_Requirement:_ If a line of the data below contains the string "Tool", count it, then state the total alone.

Entries shown below:

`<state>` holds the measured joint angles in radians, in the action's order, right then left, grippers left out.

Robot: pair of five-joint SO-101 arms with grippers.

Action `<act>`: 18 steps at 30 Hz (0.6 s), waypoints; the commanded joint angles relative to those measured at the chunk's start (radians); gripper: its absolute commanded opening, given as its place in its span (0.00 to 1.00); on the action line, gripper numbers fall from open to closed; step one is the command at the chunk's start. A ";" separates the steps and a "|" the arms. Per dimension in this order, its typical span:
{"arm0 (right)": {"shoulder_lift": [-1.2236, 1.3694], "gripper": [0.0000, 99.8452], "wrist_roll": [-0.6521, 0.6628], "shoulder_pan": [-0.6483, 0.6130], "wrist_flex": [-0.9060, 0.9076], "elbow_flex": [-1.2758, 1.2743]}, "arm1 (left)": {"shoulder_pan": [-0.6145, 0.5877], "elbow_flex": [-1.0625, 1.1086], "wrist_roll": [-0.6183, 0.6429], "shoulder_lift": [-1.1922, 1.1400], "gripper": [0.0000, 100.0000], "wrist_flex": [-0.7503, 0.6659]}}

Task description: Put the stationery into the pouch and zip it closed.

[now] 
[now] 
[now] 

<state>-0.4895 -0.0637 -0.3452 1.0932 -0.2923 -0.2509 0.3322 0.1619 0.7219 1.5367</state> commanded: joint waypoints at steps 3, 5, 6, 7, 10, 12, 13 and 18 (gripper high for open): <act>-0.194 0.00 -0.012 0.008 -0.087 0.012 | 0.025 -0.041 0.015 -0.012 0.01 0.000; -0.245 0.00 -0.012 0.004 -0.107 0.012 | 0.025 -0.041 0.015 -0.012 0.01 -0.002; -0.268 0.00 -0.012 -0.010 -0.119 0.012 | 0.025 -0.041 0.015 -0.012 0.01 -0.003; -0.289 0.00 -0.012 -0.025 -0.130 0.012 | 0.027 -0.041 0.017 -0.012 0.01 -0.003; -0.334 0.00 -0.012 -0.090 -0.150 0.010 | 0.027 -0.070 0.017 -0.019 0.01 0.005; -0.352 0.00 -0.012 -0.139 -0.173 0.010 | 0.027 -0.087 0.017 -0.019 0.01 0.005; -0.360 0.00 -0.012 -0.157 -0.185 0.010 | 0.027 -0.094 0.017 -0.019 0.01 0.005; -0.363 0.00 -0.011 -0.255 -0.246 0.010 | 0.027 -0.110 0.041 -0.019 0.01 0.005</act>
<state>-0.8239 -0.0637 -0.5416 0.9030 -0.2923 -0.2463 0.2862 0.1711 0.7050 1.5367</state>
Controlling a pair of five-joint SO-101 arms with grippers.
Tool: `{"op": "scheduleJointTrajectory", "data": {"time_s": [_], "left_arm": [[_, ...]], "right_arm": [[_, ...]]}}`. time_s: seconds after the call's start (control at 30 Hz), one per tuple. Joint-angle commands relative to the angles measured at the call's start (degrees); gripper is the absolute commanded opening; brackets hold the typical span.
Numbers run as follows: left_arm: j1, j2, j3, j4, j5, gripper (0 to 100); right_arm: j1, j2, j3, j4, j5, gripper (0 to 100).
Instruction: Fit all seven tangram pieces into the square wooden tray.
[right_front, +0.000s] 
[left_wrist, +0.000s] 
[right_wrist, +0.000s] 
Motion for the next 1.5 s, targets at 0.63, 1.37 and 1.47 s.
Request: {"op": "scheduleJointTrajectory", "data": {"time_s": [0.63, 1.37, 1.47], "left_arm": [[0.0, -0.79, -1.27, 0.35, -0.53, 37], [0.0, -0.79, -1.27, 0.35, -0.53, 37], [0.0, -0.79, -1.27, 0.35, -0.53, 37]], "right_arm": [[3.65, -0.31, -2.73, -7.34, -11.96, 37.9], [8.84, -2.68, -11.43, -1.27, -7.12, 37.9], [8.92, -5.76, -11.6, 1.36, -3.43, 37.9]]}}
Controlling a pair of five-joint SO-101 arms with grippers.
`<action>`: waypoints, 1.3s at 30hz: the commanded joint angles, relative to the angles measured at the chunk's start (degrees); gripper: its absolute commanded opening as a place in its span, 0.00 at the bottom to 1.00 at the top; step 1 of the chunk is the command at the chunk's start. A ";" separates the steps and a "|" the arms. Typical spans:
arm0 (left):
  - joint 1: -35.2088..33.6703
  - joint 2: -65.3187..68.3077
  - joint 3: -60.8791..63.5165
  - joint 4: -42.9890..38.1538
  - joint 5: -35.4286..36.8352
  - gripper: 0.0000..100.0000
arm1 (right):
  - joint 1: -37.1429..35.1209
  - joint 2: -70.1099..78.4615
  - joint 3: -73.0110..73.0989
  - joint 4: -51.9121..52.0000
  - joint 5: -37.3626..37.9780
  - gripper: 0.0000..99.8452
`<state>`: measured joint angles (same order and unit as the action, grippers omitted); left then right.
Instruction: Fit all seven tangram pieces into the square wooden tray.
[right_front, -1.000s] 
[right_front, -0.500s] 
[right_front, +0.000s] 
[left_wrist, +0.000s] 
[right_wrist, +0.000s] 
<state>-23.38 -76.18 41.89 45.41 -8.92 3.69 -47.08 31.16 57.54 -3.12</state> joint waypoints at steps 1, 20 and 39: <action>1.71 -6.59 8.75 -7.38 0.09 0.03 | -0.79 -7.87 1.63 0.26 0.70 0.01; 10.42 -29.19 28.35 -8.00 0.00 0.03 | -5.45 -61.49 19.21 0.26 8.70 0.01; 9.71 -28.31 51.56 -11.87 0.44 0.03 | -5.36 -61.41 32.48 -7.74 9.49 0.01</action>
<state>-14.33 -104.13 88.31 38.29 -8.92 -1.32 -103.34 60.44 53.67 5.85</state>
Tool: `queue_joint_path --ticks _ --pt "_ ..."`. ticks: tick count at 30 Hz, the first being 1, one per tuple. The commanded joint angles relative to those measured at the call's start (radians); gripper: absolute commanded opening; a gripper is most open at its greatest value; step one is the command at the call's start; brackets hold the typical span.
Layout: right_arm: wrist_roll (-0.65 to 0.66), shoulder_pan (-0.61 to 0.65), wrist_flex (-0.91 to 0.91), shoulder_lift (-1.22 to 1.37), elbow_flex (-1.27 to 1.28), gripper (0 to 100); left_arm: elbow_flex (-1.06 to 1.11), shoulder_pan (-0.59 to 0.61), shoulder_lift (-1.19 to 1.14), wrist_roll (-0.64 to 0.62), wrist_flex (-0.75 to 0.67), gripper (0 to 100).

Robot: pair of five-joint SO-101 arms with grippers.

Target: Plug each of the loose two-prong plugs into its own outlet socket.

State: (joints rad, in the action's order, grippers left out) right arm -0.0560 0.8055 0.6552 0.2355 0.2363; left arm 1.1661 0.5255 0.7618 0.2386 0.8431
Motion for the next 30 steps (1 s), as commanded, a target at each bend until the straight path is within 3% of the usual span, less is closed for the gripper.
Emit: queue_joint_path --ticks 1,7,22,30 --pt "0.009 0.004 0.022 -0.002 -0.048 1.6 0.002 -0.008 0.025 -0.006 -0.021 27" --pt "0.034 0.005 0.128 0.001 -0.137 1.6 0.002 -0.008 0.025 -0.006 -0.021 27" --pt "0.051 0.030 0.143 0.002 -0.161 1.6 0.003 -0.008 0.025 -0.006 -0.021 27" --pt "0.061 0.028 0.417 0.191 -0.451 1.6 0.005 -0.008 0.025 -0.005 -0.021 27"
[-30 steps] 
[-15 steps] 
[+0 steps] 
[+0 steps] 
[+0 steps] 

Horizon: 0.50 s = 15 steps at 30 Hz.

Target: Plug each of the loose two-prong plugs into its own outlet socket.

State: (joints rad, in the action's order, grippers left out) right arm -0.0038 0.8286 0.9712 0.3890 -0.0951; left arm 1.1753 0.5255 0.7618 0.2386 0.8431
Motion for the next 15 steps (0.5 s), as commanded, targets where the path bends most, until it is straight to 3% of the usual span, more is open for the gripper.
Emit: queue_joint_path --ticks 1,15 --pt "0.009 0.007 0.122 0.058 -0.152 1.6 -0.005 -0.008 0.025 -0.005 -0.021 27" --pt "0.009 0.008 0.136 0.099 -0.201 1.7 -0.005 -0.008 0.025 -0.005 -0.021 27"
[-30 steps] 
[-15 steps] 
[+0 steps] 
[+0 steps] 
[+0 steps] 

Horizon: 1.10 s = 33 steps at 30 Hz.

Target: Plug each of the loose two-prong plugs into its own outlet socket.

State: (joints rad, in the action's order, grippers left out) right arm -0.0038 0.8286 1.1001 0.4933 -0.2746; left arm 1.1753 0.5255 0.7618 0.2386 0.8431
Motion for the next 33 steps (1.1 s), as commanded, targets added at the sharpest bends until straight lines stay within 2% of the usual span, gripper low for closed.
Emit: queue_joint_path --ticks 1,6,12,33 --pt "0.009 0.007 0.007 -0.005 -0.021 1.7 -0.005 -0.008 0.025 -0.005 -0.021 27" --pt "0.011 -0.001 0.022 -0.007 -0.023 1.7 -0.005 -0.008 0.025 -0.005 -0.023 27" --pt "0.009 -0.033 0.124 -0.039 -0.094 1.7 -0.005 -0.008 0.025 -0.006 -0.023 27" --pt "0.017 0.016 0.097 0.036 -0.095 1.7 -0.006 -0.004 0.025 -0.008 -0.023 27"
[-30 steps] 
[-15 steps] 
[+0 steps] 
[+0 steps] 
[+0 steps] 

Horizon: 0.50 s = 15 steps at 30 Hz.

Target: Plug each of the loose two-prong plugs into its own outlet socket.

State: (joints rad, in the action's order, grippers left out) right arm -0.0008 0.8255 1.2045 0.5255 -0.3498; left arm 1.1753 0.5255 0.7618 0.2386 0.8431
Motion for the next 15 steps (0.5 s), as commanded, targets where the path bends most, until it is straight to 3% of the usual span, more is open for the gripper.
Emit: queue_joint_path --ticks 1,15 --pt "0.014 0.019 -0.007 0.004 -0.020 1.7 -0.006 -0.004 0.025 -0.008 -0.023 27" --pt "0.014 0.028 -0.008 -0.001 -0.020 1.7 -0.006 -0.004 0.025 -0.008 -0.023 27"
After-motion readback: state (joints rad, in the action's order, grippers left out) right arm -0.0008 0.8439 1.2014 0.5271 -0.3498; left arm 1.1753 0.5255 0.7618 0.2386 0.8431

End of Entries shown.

_Task result:_ 2